Vivre en se consacrant à ce que l’on aime ou à ce que l’on désire peut découler d’être tourné vers cette rencontre, cette découverte, cette base, ce but, et peut tout aussi bien exprimer la quête obsessionnelle de réalisation, d’engagement et de victoire.
Chercher à atteindre ce que l’on désire est toujours un comportement résultant d’une motivation qui peut exprimer le comblement d’un vide, d’une insatisfaction et d’ambitions. Désirer nous vide, car en lançant l’individu dans le futur, dans ses attentes de réalisation, le désir l’arrache de ses bases, de sa réalité. Ne pas vivre son propre présent, sa propre réalité qui configure des insatisfactions et des satisfactions exile de la réalité, du contexte expérientiel. Être exilé, détaché de ce qui le définit, le situe et le contextualise, est une manière de couper des racines, de retirer des bases, d’être discontinué. Apode, il ne lui reste plus qu’à se laisser aller au gré des circonstances magnétisantes. Ces éléments polarisants sont des déterminants de règles et de modèles obsessionnels, des exigences qu’il faut remplir pour parvenir à atteindre les buts. Tout un chemin vers le succès est tracé et expliqué. Il n’y a plus qu’à acquérir la force et les conditions pour le parcourir.
L’individu dégagé - ou détaché - et l’ambitieux partent du même contexte, du même point, de la même réalité, ne différant qu’en fonction de ce qui les retient ou les pousse. Être retenu par ce que l’on perçoit, ce que l’on voit, ou par ce qui nous situe - le présent - est intégratif, permet à la fois la constatation et l’acceptation, structure la possibilité de transformer et motive. D’autre part, lorsque l’expérience du présent, de la propre réalité est considérée comme préjudiciable, désagréable - car d’autres contextes, d’autres temporalités ont interféré - l’individu commence à se structurer autour de valeurs de bien/mal, confortable/inconfortable, et ainsi, par ces adhérences, il se met à flotter à la recherche d’appuis, de bases qui lui permettraient de réaliser ses désirs, ses ambitions de vie nouvelle, d’opportunités nouvelles qui remplaceraient tout ce qu’il considère mauvais et insuffisant.

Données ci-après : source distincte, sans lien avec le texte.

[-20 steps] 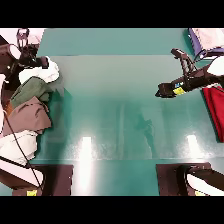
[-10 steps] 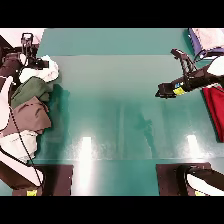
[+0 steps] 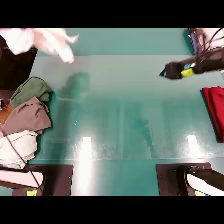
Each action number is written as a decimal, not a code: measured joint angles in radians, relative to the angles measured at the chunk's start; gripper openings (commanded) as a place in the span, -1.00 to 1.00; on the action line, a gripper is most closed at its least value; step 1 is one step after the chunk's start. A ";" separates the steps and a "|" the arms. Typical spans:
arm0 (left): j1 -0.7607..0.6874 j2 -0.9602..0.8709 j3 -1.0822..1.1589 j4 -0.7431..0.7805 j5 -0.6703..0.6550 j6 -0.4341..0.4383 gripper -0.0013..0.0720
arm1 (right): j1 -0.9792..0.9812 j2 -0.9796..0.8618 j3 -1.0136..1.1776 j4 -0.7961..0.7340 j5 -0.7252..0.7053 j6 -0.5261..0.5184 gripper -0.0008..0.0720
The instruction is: Fold the shirts.
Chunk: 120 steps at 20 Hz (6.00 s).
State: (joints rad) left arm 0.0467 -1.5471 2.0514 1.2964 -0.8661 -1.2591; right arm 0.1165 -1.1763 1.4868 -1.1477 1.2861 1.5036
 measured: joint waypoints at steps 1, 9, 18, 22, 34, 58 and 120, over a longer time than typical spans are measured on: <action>-0.020 0.051 0.011 -0.070 -0.031 0.039 -0.91 | -0.008 0.000 0.045 -0.002 0.000 0.000 -0.93; -0.235 0.316 -0.036 -0.418 -0.325 0.196 -0.91 | -0.040 0.001 0.341 -0.001 0.026 0.000 -0.93; -0.315 0.220 -0.519 -0.428 -0.405 0.158 0.54 | -0.042 0.084 0.385 0.000 0.109 -0.001 -0.93; -0.248 0.178 -0.594 -0.385 -0.469 0.091 0.54 | -0.042 0.139 0.290 -0.004 0.090 -0.001 -0.93; -0.089 0.163 -1.034 -0.315 -0.420 0.107 0.54 | -0.042 0.214 -0.050 0.003 -0.002 -0.001 -0.93; -0.105 0.309 -0.824 -0.248 -0.466 0.058 -0.91 | -0.037 -0.201 -0.385 0.134 -0.091 -0.083 0.39; -0.116 0.079 -0.518 -0.050 -0.368 -0.108 0.70 | -0.147 -0.463 0.404 0.001 0.056 -0.033 0.26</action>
State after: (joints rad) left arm -0.0689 -1.4677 1.5330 1.2469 -1.2339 -1.3666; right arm -0.0303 -1.6390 1.8908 -1.1469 1.3422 1.4704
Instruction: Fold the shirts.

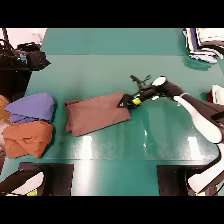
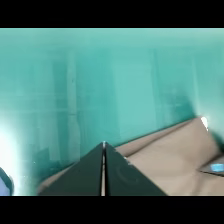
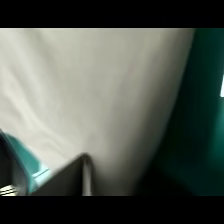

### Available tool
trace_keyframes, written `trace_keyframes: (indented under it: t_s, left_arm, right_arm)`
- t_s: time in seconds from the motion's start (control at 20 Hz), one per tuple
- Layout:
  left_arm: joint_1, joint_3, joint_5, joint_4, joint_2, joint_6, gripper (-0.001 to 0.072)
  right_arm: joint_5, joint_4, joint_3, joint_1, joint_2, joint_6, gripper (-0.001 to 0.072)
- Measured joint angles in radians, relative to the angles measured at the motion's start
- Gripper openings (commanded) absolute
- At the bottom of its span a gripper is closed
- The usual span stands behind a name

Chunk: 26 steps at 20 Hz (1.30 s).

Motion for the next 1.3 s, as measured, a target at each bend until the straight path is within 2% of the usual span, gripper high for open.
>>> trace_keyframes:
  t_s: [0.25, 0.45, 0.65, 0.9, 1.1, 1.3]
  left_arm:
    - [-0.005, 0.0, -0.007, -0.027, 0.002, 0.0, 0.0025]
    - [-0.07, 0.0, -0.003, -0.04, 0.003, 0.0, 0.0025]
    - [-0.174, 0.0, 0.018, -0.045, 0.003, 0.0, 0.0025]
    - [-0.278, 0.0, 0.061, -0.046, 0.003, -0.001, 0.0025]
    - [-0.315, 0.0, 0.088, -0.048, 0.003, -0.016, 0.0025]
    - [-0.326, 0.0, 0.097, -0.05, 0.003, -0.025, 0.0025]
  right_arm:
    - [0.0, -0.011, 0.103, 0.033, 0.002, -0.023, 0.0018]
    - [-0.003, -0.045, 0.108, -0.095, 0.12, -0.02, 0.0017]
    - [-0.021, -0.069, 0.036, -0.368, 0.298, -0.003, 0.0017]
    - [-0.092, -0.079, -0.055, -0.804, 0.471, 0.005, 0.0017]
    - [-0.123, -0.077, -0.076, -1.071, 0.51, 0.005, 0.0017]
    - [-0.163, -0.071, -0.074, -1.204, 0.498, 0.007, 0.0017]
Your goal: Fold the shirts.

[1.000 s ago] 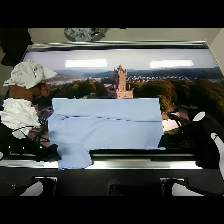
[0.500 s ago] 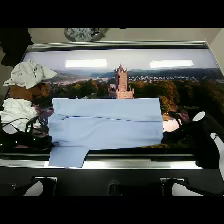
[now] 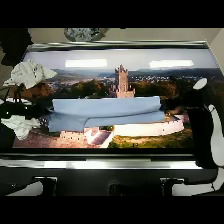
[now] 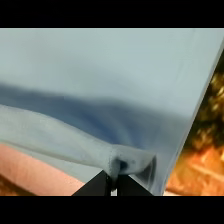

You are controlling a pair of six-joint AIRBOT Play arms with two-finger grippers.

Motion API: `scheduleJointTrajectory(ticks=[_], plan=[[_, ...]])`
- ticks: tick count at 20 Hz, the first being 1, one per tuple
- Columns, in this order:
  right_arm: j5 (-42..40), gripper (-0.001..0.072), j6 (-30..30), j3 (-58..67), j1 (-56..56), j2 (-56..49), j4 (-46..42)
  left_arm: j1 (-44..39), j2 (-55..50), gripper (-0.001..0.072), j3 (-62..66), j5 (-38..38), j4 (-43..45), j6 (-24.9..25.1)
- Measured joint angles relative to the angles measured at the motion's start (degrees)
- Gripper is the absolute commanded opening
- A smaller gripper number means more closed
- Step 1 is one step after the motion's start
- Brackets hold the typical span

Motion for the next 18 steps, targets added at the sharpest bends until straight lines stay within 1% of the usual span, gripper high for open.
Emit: scheduleJointTrajectory(ticks=[3,6,7,8,9,10,11,12,15,18], plan=[[-0.20,0.0045,3.19,8.13,0.61,-6.99,0.00,-0.70,-9.53,0.0028,9.38,0.44,-1.95,-1.27],[0.31,0.0047,5.70,11.41,0.83,-12.35,-0.44,-2.25,-17.70,0.0030,14.73,0.42,-2.60,-3.08],[0.79,0.0048,6.36,11.98,0.83,-13.79,-0.44,-2.78,-19.67,0.0043,15.58,0.42,-2.82,-3.74],[1.29,0.0063,6.80,12.35,0.87,-14.84,-0.46,-3.26,-21.31,0.0157,16.22,0.39,-2.95,-4.24],[1.66,0.0153,7.26,12.70,0.90,-15.58,-0.42,-3.63,-22.62,0.0347,16.74,0.22,-3.02,-5.09],[1.90,0.0389,7.41,13.00,0.92,-16.06,-0.35,-3.78,-23.50,0.0477,17.22,0.02,-3.15,-5.60],[2.14,0.0652,7.39,13.38,0.81,-16.26,-0.22,-3.80,-24.00,0.0473,17.84,-0.13,-3.26,-6.12],[2.86,0.0673,6.67,13.84,0.46,-16.13,0.63,-3.74,-24.20,0.0463,18.64,-0.55,-3.32,-6.23],[3.63,0.0682,3.23,14.64,-2.19,-14.82,-0.22,-3.34,-22.58,0.0442,20.81,-2.78,-3.39,-6.43],[5.33,0.0689,1.77,13.86,-4.94,-14.62,1.25,-4.83,-18.73,0.0442,21.77,-2.99,-3.41,-6.01]])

Il ne peut donc pas être disponible, la spontanéité est une menace, il lui faut dépasser ce qu’il n’accepte pas, vivre dans une autre réalité.
Être tourné vers l’avenir, vers l’après, vers les désirs et les ambitions, vide, déshumanise, tout autant que cela crée des illusions, qui en général augmentent de petits mondes qui emmurent. Vivre dans l’après déprime, car cela transforme l’être humain en une machine exécutante de tâches qui vont de l’exercice des responsabilités familiales aux réalisations et victoires sociales. Dans ce contexte, être disponible est une condition rare, n’existant que lors de rares moments, car l’engagement et les règles sont contraignants et exigent soin et observation constants. L’individu étant engagé, le contexte de son comportement est caractérisé par la peur face à tout ce qui l’entoure. Rien n’est garanti, tout le menace et il faut du temps pour réaliser les ambitions.

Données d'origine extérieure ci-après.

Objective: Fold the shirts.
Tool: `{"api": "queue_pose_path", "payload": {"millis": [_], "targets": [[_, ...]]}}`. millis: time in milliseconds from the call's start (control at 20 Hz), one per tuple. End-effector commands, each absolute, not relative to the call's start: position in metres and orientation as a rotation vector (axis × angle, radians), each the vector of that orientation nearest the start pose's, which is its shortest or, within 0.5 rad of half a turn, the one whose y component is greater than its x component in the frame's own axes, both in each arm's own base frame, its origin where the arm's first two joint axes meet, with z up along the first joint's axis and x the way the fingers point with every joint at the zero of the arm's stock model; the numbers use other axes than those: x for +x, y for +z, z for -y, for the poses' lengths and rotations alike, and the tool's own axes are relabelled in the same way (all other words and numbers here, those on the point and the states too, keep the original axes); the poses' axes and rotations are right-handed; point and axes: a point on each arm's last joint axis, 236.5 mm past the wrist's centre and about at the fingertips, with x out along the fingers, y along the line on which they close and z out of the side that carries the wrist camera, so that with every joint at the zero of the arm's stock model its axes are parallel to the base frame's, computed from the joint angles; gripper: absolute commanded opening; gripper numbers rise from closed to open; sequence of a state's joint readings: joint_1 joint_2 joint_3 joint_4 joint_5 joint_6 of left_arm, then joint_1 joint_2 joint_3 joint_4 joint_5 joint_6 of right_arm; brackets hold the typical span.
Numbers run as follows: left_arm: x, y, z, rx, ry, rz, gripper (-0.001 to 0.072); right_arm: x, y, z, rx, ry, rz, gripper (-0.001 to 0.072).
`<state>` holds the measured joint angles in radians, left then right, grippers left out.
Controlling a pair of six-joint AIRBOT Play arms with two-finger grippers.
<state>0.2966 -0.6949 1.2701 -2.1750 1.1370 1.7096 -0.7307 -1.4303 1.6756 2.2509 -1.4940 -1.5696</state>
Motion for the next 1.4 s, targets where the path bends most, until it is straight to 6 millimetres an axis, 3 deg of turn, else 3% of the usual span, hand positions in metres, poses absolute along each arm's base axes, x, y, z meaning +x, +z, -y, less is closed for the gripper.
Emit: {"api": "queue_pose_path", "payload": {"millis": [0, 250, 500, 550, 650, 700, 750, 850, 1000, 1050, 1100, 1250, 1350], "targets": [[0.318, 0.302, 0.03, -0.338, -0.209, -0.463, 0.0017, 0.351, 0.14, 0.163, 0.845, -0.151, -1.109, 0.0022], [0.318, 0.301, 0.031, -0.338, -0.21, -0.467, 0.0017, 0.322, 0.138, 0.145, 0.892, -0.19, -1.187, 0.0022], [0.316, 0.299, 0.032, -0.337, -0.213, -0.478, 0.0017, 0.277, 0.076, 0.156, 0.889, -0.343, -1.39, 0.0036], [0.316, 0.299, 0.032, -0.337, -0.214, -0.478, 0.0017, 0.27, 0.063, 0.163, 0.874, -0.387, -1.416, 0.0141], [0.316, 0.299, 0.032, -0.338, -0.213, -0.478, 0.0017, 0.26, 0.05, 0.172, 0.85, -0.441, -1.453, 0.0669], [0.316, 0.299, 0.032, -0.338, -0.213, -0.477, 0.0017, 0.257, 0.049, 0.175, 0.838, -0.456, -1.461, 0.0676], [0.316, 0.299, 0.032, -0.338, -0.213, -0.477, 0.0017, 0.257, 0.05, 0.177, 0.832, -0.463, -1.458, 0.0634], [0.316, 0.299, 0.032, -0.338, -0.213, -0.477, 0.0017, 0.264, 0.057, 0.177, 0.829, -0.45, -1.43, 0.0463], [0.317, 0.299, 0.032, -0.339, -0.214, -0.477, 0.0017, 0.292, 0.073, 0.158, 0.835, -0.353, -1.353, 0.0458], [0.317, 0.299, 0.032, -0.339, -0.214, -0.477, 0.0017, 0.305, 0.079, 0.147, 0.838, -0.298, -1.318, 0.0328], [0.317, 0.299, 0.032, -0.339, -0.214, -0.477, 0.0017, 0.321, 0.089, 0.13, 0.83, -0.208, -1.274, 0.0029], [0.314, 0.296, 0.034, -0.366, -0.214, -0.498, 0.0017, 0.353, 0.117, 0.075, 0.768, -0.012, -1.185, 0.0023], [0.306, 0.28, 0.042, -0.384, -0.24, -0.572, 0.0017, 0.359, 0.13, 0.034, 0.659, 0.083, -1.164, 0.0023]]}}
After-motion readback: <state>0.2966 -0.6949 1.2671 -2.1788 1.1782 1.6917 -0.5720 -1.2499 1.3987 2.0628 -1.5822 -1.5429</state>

Les symptômes qui caractérisent l’obsession sont innombrables, que ce soit le manque de confiance en soi et la peur ou bien la rigidité et la sensation de vide, l’ambition et les buts, ils dénotent toujours la non-acceptation du présent et le besoin pressant d’avoir où prendre appui : tout menace et le comportement obsessionnel engendre une illusion de sécurité, d’efficacité et de contrôle face aux multiples variables. Car, inhibant la participation, ils ponctualisent les relations qui ne sont dès lors entretenues qu’en fonction de la variation fonctionnelle et de la neutralisation d’imprévus. L’obsession crée ou creuse ainsi un fossé entre l’individu et son monde, une friction constante face à l’inévitable impermanence des processus, de même qu’elle engendre ou renforce l’attente selon laquelle l’argent ou la chance, l’efficacité ou les primes, outre la reconnaissance des efforts et des sacrifices, sont une solution à tout.
L’obsession emprisonne, la peur vide et l’ennui, la routine est ce qui résulte du présent nié, de la vie différée. La joie, la découverte, la nouveauté n’existent qu’en tant que présent, vécu et épuisé en lui-même. Être retenu par ce qui survient est révélateur. C’est l’extase de la découverte, de la spontanéité, d’être dans sa propre peau, sûr de soi grâce à ses propres pieds. Cette appropriation du corps unifie, universalise l’être-au-monde. C’est faire avec, participer à ce que l’on voit, à ce que l’on perçoit, ressent, déchiffre, apprend.